* _Work item_:
Look for "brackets" in the records and copy every line that has it.
********************
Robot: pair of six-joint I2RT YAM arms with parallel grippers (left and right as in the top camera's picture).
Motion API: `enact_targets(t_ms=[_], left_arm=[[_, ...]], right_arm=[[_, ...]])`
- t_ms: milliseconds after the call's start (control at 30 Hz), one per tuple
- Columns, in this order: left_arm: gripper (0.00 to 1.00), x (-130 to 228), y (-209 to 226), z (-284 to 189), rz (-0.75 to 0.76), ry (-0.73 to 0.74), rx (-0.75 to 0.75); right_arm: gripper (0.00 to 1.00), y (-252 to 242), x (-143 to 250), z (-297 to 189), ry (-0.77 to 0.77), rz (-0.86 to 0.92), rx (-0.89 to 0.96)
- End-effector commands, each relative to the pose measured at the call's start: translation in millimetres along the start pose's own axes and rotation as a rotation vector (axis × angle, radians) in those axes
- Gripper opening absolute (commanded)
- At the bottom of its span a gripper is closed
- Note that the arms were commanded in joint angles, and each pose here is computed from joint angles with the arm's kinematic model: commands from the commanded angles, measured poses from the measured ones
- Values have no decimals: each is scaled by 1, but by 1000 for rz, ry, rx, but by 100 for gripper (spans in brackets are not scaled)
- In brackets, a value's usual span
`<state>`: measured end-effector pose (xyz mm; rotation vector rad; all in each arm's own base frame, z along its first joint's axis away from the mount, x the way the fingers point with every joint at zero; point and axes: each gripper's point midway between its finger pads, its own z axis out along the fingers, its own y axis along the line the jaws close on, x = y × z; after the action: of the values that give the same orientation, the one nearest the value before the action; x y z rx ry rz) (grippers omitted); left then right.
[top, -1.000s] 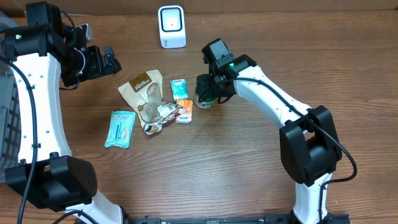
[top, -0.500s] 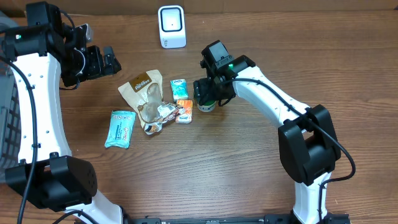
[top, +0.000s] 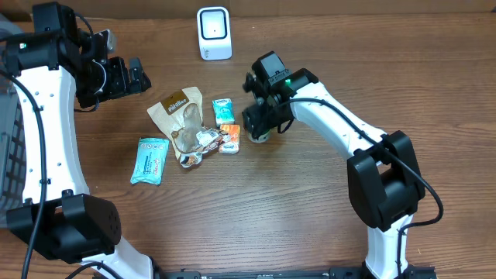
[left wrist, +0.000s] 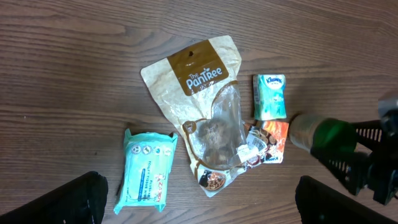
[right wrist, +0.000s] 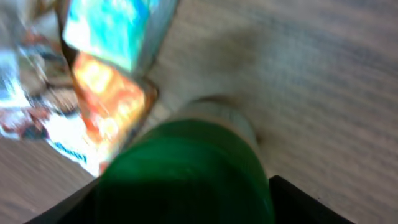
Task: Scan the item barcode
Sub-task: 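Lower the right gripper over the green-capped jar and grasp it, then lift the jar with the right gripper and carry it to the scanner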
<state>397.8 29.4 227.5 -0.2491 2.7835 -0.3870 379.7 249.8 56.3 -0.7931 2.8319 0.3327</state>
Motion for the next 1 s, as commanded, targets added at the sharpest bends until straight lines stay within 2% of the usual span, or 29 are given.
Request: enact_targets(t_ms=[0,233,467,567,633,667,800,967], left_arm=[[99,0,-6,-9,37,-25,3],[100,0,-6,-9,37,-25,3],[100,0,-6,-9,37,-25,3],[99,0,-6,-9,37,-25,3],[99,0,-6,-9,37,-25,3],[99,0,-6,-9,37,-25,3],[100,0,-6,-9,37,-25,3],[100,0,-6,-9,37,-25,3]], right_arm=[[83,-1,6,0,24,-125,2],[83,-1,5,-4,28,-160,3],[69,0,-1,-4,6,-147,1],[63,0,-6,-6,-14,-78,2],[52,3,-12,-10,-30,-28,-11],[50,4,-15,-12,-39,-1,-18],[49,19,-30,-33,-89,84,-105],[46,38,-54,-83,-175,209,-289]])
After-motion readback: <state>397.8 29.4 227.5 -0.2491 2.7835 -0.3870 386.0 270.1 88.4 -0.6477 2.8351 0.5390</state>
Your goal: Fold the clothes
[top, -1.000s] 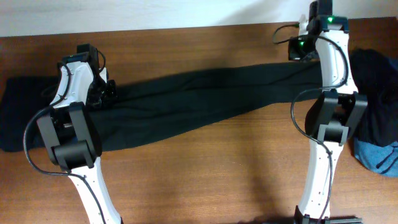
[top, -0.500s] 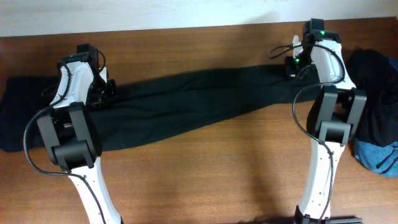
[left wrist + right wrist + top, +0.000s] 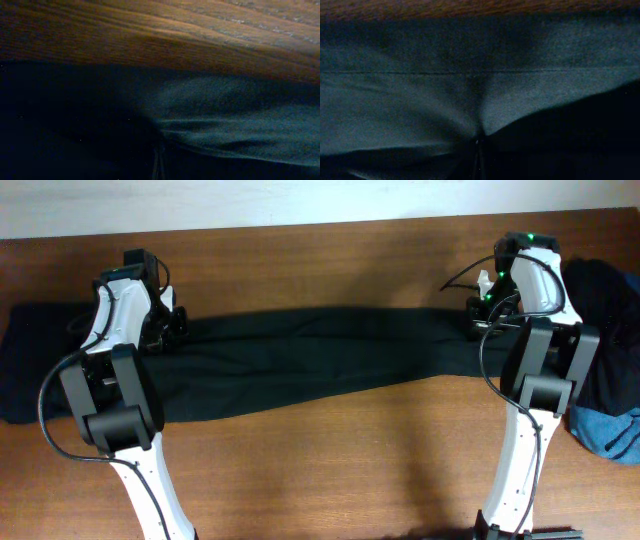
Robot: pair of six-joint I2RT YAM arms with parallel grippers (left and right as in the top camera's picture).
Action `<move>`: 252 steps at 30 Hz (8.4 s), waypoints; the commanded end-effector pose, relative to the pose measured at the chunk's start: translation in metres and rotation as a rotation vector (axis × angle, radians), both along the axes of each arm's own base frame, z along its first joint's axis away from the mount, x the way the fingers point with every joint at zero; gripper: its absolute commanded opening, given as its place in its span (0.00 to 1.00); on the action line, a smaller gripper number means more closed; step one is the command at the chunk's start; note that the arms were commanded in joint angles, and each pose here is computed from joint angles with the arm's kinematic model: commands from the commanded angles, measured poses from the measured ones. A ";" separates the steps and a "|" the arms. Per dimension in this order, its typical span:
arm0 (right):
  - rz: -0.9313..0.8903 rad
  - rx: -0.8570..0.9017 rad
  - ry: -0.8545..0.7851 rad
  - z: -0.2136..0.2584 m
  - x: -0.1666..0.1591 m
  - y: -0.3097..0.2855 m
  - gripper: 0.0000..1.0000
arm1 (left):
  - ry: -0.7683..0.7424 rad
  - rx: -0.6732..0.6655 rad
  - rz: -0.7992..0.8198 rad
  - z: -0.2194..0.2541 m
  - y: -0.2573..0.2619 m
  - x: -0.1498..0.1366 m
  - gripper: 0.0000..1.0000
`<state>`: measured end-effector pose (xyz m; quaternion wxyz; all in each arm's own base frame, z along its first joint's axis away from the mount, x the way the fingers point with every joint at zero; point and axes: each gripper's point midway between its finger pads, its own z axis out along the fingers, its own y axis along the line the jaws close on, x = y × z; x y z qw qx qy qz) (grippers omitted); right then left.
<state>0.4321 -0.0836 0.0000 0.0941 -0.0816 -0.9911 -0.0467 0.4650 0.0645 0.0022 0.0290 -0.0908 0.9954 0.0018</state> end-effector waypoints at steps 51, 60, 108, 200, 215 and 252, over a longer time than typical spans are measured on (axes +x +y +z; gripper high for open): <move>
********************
* _Reply_:
- Values have no decimals: each is scaled by 1, but by 1000 for rz, ry, rx, but by 100 for gripper (spans in brackets are not scaled)
- In brackets, a value's usual span

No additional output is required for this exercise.